The US Dollar (USD) has maintained its strength against the Japanese Yen (JPY), driven by persistent high US inflation data.

Federal Reserve Chairman, Jerome Powell, reiterated this point on May 14th at the Foreign Bankers’ Association event in Amsterdam. He stated, “We did not expect this to be a smooth road. We’ll need to be patient and let the restrictive policy do its work. We think that it’s probably a matter of just staying at this stance for longer.” There has been growing concern that sustained tighter monetary policy could eventually weaken job growth and risk a recession.

Based on the April U.S. Consumer Price Index (CPI) report, released on May 15th, it appears this “patient policy approach” seems to be unfolding. CPI, which measures the cost of goods and services in the U.S., rose 3.4% from one year ago. Core CPI, excluding food and energy items, increased 3.6% annually, marking the smallest increase since April 2021.

These numbers might alleviate recent fears about the necessity for future rate hikes, allowing the Federal Reserve (FED) to maintain its current restrictive policy. A couple more months of similar downward-trending CPI reports could shift the focus to when the FED might begin reducing rates. Additionally, Japan’s Q1 GDP was announced on 16th May. Their economy shrank 2% annually; greater than what was anticipated at 1.5%. This preliminary number illustrates their economy is not growing, which poses a challenge for the BOJ as they’re trying to move interest rates higher, as part of their tightening bias.

With that being said, the USDJPY chart (April 29th – May 15th) below, comparing USD against JPY, shows prominent USD appreciation, despite recent Bank of Japan (BOJ) currency interventions, in support of JPY. The Central Bank interventions occurred on April 29th and May 1st.

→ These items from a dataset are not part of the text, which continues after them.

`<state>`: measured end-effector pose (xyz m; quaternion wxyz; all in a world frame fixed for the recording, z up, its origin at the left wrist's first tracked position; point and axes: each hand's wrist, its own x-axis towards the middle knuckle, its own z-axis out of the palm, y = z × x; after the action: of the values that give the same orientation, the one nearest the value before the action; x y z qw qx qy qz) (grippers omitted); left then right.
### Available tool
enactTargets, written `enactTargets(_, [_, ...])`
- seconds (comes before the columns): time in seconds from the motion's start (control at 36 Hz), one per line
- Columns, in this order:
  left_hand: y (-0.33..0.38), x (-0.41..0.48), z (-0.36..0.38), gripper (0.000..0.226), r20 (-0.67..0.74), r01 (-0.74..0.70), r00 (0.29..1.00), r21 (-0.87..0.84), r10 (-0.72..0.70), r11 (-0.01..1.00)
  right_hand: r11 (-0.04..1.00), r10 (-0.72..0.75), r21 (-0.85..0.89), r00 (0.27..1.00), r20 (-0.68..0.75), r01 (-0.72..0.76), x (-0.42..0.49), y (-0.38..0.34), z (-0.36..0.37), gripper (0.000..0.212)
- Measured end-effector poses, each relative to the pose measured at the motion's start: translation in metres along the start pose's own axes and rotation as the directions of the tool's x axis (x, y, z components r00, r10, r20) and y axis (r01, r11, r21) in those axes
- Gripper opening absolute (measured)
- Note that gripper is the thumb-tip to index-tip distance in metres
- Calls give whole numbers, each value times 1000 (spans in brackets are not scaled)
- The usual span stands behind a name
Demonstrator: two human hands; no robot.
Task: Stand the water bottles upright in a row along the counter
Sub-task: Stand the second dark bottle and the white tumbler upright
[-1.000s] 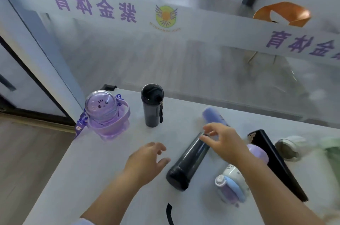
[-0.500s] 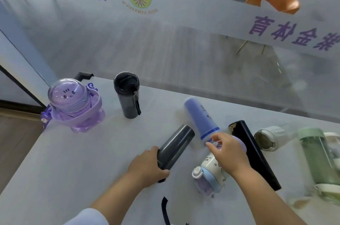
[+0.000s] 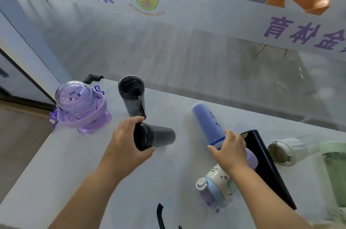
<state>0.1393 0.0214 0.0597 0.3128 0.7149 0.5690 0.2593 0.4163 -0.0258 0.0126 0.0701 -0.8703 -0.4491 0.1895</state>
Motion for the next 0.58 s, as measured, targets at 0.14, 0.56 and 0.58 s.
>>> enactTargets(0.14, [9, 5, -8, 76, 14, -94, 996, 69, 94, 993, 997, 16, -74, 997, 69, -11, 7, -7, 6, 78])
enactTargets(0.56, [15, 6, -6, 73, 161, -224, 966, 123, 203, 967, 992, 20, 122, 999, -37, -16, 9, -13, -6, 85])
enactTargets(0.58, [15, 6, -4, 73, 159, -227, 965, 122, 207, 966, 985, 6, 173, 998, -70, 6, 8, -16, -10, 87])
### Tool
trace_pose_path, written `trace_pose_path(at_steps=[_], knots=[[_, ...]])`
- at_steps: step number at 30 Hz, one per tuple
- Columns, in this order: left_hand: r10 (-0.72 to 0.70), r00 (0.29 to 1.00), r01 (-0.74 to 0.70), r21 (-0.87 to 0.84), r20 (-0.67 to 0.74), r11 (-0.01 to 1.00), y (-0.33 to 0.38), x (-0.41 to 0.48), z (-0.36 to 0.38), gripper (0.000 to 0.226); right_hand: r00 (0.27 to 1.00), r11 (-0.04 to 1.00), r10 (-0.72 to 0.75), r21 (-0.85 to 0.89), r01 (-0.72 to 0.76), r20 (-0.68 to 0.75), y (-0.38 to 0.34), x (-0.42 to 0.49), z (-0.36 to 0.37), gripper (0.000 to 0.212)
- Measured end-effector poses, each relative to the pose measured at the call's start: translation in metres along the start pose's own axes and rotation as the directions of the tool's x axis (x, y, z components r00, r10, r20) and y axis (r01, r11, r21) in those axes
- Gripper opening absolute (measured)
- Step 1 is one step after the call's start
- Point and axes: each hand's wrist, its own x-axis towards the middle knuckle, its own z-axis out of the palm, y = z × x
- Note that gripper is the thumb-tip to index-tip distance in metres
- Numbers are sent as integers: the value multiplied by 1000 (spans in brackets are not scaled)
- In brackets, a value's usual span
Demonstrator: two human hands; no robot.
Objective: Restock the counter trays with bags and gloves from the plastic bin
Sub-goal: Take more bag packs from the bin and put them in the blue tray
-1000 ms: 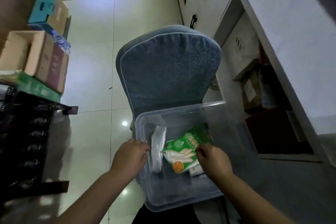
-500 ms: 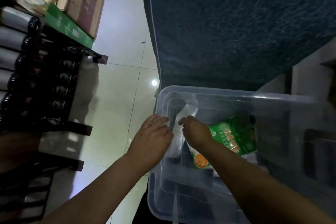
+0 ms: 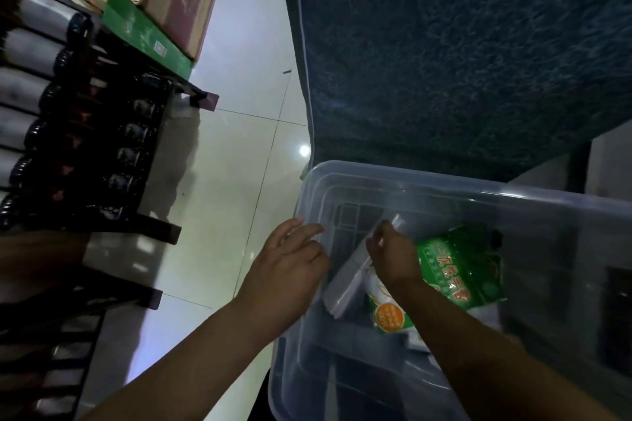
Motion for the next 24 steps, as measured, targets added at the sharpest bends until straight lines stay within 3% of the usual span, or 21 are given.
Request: trace_pose_path(at_steps=[2, 4, 7, 10, 13, 15, 19, 22, 24], knots=[[12, 1000, -13, 51, 10, 999, 3, 2, -5, 27, 995, 987, 84, 140, -75, -62, 5, -16, -8, 5], [25, 999, -29, 138, 32, 990, 9, 6, -10, 25, 984, 955, 151, 272, -121, -90, 6, -33, -19, 14], [12, 992, -31, 156, 122, 987, 21, 18, -16, 27, 982, 877, 149, 475, -76, -119, -3, -57, -42, 25], [-155, 944, 188, -91, 290, 978, 45, 30, -21, 43, 987, 761, 70, 648, 41, -144, -17, -79, -74, 28], [-299, 826, 513, -418, 477, 750, 59, 42, -28, 55, 989, 666, -11, 736, 118, -149, -23, -95, -103, 30], [-274, 785, 574, -484, 556, 661, 58, 51, -34, 44, 991, 653, 19, 752, 89, -134, -19, -100, -111, 31], [-295, 841, 515, -500, 454, 696, 53, 57, -46, 21, 933, 591, 333, 802, -90, -140, 10, -99, -104, 26], [-315, 882, 461, -505, 350, 730, 45, 56, -50, 23, 770, 455, 637, 826, -333, -40, 53, -99, -90, 20], [-327, 889, 452, -510, 320, 732, 39, 55, -50, 24, 691, 357, 714, 792, -496, 111, 75, -103, -77, 15]])
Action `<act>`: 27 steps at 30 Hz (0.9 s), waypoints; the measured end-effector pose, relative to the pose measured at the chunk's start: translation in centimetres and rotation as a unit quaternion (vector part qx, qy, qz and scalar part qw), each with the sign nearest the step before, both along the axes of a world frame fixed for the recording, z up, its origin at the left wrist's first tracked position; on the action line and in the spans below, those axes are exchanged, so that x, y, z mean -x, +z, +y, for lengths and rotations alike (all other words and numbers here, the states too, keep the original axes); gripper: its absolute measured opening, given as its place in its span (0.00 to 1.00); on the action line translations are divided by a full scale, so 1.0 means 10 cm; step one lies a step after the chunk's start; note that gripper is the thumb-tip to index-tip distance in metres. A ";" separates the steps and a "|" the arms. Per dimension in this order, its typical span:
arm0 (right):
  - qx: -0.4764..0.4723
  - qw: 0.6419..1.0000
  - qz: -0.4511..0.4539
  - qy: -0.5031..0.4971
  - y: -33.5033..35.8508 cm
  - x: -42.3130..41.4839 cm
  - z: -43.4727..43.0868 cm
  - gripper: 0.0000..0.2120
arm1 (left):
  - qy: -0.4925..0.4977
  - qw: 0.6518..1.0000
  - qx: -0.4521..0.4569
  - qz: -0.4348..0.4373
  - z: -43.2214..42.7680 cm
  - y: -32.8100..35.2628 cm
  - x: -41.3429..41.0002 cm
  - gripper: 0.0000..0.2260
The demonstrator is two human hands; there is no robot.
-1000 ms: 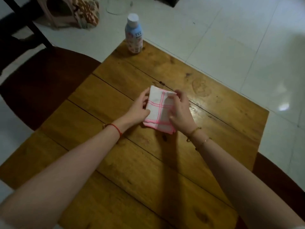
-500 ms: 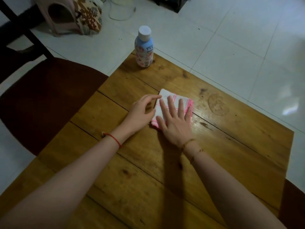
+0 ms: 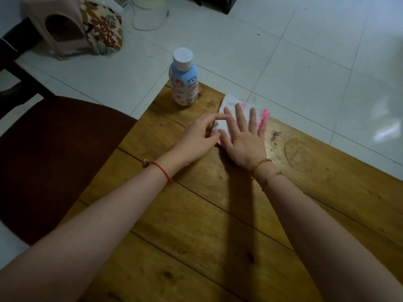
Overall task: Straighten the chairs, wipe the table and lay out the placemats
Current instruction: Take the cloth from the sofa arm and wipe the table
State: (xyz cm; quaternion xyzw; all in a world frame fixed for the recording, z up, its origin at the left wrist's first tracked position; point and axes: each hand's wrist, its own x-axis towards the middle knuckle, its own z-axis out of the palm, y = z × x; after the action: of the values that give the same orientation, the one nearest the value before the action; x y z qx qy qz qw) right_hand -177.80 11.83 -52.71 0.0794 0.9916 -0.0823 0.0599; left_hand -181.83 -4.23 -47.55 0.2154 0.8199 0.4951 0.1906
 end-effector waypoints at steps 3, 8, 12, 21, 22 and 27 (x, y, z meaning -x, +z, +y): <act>0.001 1.000 -0.004 -0.017 0.03 -0.13 0.22 0.30 | -0.015 1.000 -0.009 -0.007 0.17 0.00 -0.02 0.20; 0.000 0.999 -0.008 -0.040 0.05 -0.43 0.48 0.30 | -0.036 0.998 -0.031 -0.034 0.39 -0.05 -0.23 0.20; 0.008 0.997 -0.015 -0.071 0.07 -0.78 0.71 0.30 | -0.042 0.998 -0.041 -0.035 0.54 -0.01 -0.53 0.18; -0.013 0.988 -0.044 -0.151 0.07 -1.98 1.35 0.31 | -0.055 0.998 -0.024 -0.015 0.79 0.07 -1.29 0.21; -0.007 0.986 -0.045 -0.160 0.08 -2.13 1.41 0.31 | -0.073 0.997 0.000 0.019 0.80 0.07 -1.38 0.23; 0.015 0.983 -0.069 -0.171 0.13 -2.43 1.45 0.32 | -0.103 0.966 0.195 0.131 0.68 -0.16 -1.68 0.30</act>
State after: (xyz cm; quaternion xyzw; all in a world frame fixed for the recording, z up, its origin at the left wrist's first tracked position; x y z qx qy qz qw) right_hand -153.51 26.30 -51.43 0.2521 0.9557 -0.1008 0.1139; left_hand -165.03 2.55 -49.14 0.3200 0.8920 0.2705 0.1694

The chart includes two daily market data points (4:00 AM EST and 4:00 PM EST), highlighting the BOJ intervention times and the resilience of USD. Prior to the first BOJ intervention on April 29th, USDJPY was trading just above 160.00. By May 3rd, after the second intervention, USDJPY reached a low of approximately 151.90. Following the graph through to May 15th, we see USDJPY settling at a rate similar to where it was prior to the BOJ interventions, demonstrating the resilience of the US Dollar, underpinned by higher U.S. interest rates. The primary reason for continued JPY depreciation against USD is directly related to the interest rate gap between the U.S. and Japan and the continued divergence between their respective economies.